Formal reading instruction, no matter how well provided, must be preceded by proper brain wiring for brain-body communication. The basal ganglia and the cerebellum, long known as critical in control of muscle movement, are also important in coordinating thought. The two areas are connected to the frontal lobe of the cortex, where planning and higher level thinking occurs. Students delayed in the development of skills, including visual perception, tracking, balance, and gross motor, fall behind in schoolwork. And children who fail to experience sufficient movement to coordinate a balanced bi-lateral body activity through core muscle activity may not successfully develop the ability to use both sides of the brain-body in an integrated fashion for efficient action.

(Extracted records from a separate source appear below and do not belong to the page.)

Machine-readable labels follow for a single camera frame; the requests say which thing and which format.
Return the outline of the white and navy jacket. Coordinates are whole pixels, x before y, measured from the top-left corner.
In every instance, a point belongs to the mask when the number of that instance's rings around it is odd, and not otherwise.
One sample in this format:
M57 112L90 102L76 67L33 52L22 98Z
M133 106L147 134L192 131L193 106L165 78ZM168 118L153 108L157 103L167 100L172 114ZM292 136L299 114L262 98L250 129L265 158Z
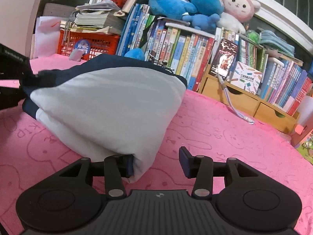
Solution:
M136 182L152 166L187 89L184 77L149 61L99 55L22 84L23 111L92 161L132 155Z

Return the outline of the round blue tag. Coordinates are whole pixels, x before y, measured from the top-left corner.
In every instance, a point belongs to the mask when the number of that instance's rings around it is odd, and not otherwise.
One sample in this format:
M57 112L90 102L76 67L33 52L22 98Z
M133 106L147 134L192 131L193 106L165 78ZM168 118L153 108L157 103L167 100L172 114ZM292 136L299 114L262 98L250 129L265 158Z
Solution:
M74 49L69 55L69 59L71 61L80 61L84 55L90 52L91 45L90 42L86 39L78 40L75 45Z

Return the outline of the wooden drawer organizer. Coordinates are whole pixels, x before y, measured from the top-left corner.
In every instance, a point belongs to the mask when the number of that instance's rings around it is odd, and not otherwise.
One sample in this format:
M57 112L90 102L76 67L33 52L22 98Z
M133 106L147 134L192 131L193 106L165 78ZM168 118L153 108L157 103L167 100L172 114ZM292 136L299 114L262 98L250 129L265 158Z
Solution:
M207 65L198 92L228 105L226 95L218 79L209 75L210 68L211 65ZM300 112L296 111L294 115L291 116L258 96L231 85L228 82L225 83L225 86L229 90L230 100L237 110L271 125L280 132L290 134L298 123Z

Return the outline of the red plastic crate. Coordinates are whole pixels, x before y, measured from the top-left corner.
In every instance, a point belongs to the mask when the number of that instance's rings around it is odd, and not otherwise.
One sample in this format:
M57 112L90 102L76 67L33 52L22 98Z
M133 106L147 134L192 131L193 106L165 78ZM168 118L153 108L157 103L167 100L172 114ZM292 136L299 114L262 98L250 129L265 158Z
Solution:
M60 31L57 54L69 56L74 49L84 52L82 60L88 61L100 54L114 55L120 36L104 33Z

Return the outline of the white patterned small box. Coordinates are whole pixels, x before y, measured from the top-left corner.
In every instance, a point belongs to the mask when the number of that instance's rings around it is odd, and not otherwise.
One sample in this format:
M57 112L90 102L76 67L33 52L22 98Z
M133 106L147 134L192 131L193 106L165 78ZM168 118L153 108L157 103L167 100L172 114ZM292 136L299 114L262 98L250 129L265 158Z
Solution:
M238 61L230 83L251 94L256 94L262 77L262 72Z

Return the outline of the stack of papers and books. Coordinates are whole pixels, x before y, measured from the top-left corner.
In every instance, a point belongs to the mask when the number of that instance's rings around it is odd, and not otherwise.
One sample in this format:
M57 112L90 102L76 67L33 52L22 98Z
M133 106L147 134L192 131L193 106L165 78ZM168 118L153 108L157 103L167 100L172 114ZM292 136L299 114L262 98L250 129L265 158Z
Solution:
M67 20L60 22L65 31L120 35L125 25L125 12L111 0L79 5Z

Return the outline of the smartphone with lit screen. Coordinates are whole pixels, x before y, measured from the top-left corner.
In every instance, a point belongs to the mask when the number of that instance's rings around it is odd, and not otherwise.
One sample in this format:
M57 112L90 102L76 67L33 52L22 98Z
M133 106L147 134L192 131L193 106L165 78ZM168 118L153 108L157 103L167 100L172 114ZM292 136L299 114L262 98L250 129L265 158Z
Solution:
M235 43L223 38L211 63L209 75L216 78L220 75L223 79L226 79L229 75L230 67L235 61L237 51L238 46Z

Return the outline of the miniature bicycle model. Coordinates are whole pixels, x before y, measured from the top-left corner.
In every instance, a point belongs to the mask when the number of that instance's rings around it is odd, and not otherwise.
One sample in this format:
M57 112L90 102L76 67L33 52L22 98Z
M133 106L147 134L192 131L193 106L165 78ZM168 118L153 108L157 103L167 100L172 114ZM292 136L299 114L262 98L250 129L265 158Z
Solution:
M163 69L167 70L168 72L174 74L174 69L168 66L166 61L159 61L154 56L149 56L148 61L154 65L160 66Z

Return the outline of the row of books left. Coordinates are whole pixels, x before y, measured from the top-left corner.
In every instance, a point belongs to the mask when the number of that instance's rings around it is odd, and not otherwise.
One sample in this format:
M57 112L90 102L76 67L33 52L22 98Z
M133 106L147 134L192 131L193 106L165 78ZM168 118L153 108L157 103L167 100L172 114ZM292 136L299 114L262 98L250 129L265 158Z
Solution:
M187 80L187 88L198 91L211 58L212 33L190 27L190 23L162 16L156 18L147 4L136 4L130 11L116 50L124 56L140 48L145 55L166 61L174 73Z

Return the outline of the row of books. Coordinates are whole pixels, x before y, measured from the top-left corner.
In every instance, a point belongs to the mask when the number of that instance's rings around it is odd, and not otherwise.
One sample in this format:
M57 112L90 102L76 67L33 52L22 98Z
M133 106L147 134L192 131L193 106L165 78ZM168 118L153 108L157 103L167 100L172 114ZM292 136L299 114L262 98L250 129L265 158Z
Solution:
M187 80L187 88L198 91L211 58L212 33L190 27L190 23L162 16L156 18L147 4L136 4L130 11L116 50L124 56L140 48L145 55L166 61L174 73Z
M311 85L307 71L302 68L303 62L276 49L256 44L246 35L224 28L216 29L213 58L223 38L238 46L235 61L230 67L227 78L223 79L220 75L217 77L224 92L229 92L225 83L230 83L235 66L240 61L263 74L257 93L254 95L287 114L294 115Z

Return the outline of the blue plush ball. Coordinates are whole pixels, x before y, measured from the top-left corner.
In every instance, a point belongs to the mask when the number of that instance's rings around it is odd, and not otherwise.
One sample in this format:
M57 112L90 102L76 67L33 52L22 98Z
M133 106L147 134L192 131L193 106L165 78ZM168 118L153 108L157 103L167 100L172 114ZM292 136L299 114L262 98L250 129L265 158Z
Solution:
M124 55L128 58L133 58L140 61L145 61L144 52L140 48L131 49Z

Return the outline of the green ball toy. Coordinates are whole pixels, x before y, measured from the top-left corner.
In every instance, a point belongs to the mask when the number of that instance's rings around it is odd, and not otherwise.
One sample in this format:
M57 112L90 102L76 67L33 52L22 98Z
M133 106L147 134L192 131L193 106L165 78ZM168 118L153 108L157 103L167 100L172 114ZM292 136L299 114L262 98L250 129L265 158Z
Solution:
M256 43L256 44L259 44L260 40L261 40L261 37L260 35L253 31L253 30L248 30L246 31L246 37L251 40L252 42Z

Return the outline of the folded teal towel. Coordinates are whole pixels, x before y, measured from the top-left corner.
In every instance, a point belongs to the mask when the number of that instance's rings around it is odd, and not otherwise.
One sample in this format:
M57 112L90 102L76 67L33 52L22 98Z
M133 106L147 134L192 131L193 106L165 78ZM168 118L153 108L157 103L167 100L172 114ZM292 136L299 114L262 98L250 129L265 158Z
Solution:
M294 57L294 46L288 44L285 40L278 37L274 32L270 30L263 30L259 35L260 45L270 47L271 49L276 49L285 55Z

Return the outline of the pink white bunny plush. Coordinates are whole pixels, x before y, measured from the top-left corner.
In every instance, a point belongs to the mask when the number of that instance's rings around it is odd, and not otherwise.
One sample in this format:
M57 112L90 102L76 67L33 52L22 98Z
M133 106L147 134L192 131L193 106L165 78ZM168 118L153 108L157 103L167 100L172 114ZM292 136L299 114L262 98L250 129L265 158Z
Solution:
M224 11L216 23L218 28L224 28L242 35L246 34L243 23L252 19L261 8L257 0L222 0Z

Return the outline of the blue whale plush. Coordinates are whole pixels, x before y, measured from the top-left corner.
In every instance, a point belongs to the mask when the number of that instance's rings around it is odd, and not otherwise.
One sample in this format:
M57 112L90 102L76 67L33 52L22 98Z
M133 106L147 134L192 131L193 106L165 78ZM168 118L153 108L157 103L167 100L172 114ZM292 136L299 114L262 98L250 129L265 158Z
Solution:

It is through development of key skills such as these that the SMILE Lab© excels. The cross-lateral movement ability activates critical development of the nerve communication pathways between the two hemispheres of the cerebrum, via the commissures and corpus callosum. Critical for development of binocular vision and biaural hearing, equal stimulation and sense development allows a child to access the sensory input from the environment efficiently and fully. Thus, efficient action can occur. For example, the inability for a reader to focus is often a result of lack of movement. Physical activity like that in Coach Barrett’s SMILE Lab© forces the brain to track and develops coordinated eye muscle movement essential for reading.
So the whole body-brain-environment piece is long overdue. Not fluff and pie in the sky, but real tangible and sound techniques and proof (research and data driven) of its impact. It is time to talk about the whole learner. Not just about instructional delivery.
Bibliography
Caine, Geoffrey, Caine, Renate Nummela and Crowell, Sam (1994). Mindshifts. Zephyr Press, Tucson, AZ.
Diamond, Marion and Hopson, Janet (1998). Magic Trees of the Mind. Penguin Putnam, Inc., New York, NY.
Hannaford, Carla (1997). The Dominance Factor. Great Ocean Publishers, Arlington, VA.
Hannaford, Carla (1995). Smart Moves. Great Ocean Publishers, Arlington, VA.
Ratey, John J., M.D. (2001). A User’s Guide to the Brain. Pantheon Books, NY.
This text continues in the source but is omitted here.